» **ACTION ITEM**: Give again, word for word, every line below from the one that has "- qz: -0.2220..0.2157" through the one that has "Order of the", both included, and no others.

►

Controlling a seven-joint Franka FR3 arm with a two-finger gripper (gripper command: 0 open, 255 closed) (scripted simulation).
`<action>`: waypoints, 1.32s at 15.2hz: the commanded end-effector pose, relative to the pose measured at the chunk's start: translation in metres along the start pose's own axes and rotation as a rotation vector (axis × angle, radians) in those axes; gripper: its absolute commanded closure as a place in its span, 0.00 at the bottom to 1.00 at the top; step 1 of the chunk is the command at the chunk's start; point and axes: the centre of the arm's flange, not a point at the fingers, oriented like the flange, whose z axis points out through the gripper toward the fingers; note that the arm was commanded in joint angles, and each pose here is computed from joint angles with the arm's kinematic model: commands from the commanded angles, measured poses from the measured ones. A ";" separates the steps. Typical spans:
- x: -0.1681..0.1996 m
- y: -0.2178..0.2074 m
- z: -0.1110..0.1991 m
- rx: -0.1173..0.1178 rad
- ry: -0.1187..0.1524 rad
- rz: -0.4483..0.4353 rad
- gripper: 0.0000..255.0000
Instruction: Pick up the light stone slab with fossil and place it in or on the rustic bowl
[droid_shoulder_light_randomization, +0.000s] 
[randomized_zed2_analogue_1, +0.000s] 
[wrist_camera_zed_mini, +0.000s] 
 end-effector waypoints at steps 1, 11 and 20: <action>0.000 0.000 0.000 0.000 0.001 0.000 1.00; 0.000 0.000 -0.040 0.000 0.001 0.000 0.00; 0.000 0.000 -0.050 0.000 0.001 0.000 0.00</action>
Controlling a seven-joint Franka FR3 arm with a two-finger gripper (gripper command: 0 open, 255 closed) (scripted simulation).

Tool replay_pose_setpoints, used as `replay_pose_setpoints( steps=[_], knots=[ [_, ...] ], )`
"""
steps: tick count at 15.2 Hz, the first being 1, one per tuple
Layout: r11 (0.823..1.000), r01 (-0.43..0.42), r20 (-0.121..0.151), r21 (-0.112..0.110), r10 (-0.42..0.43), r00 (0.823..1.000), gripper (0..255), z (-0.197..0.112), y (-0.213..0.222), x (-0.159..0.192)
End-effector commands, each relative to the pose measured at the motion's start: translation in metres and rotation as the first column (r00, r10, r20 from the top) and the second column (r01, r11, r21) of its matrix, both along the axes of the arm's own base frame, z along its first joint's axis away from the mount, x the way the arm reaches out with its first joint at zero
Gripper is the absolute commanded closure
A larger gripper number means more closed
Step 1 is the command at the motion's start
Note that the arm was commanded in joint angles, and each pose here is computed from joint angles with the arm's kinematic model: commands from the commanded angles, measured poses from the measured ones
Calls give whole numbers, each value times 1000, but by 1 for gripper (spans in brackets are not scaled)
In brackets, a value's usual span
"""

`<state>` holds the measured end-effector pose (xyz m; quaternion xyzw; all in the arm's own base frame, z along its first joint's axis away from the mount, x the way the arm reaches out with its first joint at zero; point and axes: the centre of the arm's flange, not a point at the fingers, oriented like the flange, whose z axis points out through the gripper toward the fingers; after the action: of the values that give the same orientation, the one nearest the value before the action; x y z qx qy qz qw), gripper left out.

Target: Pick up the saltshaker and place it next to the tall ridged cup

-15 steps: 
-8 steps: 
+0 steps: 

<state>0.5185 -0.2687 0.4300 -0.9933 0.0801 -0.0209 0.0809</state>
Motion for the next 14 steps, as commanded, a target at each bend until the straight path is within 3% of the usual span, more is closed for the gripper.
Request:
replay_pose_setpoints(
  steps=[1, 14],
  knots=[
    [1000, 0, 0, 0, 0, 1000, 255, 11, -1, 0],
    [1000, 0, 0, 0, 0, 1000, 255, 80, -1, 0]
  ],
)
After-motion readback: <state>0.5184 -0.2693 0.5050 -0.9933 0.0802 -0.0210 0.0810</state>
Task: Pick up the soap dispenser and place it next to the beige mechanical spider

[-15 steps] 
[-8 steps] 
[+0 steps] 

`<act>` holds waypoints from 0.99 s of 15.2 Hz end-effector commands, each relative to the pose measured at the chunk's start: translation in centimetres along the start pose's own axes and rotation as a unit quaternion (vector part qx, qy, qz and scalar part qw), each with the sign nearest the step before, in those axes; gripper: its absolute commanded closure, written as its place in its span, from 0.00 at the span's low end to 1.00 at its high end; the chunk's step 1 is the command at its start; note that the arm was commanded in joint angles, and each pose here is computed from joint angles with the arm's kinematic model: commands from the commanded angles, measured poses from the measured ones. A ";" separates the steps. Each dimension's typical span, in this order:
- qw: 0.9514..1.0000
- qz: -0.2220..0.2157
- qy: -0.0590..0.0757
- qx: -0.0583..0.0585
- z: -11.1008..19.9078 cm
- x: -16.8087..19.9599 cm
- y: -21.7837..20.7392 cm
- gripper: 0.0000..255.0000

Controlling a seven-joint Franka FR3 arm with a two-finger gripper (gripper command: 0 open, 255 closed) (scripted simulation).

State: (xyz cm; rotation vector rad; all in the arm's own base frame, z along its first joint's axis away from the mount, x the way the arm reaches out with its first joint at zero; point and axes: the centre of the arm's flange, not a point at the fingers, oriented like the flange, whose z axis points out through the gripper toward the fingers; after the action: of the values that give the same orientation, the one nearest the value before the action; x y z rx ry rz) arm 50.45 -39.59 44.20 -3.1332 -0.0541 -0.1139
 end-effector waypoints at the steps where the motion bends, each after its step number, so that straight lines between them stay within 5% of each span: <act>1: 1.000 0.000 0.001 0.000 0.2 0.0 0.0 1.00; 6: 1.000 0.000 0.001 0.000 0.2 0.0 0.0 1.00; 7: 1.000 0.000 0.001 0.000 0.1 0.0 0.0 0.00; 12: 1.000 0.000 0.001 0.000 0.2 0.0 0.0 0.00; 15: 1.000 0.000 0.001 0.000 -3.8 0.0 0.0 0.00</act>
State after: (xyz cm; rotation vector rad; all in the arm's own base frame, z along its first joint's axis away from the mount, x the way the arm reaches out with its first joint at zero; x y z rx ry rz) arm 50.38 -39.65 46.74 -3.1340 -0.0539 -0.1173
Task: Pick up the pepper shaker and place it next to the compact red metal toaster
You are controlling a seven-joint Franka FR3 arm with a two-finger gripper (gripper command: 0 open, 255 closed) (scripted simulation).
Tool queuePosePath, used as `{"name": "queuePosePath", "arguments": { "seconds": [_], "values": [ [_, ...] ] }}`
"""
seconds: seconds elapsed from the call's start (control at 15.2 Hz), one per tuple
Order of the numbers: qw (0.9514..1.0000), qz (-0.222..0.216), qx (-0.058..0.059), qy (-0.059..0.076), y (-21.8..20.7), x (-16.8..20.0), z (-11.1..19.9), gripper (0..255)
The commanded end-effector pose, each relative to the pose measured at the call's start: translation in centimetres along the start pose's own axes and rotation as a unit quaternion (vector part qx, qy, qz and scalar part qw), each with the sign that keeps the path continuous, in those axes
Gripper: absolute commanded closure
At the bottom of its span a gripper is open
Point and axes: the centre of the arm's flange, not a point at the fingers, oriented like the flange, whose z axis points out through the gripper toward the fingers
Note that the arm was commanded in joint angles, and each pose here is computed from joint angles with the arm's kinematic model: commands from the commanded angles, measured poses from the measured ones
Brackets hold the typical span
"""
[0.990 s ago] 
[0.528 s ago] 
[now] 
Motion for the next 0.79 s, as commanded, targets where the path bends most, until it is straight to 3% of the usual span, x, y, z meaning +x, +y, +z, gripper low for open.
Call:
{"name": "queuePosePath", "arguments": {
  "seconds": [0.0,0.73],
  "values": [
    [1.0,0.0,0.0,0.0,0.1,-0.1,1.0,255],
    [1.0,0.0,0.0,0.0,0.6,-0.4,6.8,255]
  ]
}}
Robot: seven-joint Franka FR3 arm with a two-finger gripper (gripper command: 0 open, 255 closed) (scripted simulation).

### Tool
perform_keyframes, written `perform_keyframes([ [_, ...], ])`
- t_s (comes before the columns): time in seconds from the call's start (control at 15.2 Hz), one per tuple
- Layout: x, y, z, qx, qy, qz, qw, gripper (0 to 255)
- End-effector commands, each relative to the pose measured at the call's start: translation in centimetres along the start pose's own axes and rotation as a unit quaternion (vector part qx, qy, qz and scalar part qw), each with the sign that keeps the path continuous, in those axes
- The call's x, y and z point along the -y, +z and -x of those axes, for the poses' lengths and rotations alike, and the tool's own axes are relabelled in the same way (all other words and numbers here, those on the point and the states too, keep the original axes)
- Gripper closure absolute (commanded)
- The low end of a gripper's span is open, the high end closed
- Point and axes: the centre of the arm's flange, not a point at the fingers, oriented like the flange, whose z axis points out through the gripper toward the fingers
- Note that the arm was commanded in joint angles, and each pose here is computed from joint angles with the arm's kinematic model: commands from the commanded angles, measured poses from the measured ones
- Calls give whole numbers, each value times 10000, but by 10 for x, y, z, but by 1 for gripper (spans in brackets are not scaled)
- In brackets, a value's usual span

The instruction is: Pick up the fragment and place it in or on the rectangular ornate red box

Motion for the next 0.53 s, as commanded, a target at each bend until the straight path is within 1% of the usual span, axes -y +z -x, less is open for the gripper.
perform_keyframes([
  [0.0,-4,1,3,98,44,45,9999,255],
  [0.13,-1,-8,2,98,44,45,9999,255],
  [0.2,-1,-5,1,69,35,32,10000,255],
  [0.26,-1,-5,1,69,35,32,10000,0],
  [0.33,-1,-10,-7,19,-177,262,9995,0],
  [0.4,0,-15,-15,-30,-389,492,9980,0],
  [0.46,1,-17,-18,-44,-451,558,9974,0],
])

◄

» **SOLUTION TO THIS PROBLEM**:
- qz: -0.2220..0.2157
- qy: -0.0590..0.0757
- qx: -0.0583..0.0585
- z: -11.1008..19.9078 cm
- x: -16.8087..19.9599 cm
- y: -21.7837..20.7392 cm
- gripper: 0.0000..255.0000

Controlling a seven-joint Franka FR3 arm with a two-finger gripper (gripper command: 0 open, 255 closed) (scripted simulation).

State: (xyz cm; rotation vector rad; all in the arm's own base frame, z along its first joint's axis away from the mount, x the way the arm reaches out with its first joint at zero; point and axes: the centre of the arm's flange, not a point at the fingers, oriented like the flange, whose z axis points out through the gripper toward the fingers; after the action: of the values that give the same orientation, the one nearest the value before the action; x y z rx ry rz) arm 50.45 -39.59 44.20 -3.1332 -0.0541 -0.1139
 end-effector waypoints at the steps where the motion bends, each after its step number, so that straight lines between them stay within 5% of each span: <act>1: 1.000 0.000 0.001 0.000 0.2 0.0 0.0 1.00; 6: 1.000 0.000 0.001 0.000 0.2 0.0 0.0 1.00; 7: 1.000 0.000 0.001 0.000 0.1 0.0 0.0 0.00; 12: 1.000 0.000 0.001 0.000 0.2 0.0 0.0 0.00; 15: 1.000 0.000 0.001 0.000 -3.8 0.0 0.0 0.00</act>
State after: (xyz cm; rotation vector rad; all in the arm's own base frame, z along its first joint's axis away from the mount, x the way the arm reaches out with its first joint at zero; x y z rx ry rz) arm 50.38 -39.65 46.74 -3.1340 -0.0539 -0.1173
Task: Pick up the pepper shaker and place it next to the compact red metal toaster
You are controlling a seven-joint Franka FR3 arm with a two-finger gripper (gripper command: 0 open, 255 closed) (scripted simulation).
Tool queuePosePath, used as `{"name": "queuePosePath", "arguments": { "seconds": [_], "values": [ [_, ...] ] }}`
"""
seconds: seconds elapsed from the call's start (control at 15.2 Hz), one per tuple
Order of the numbers: qw (0.9514..1.0000), qz (-0.222..0.216), qx (-0.058..0.059), qy (-0.059..0.076), y (-21.8..20.7), x (-16.8..20.0), z (-11.1..19.9), gripper (0..255)

That concludes the output for this exercise.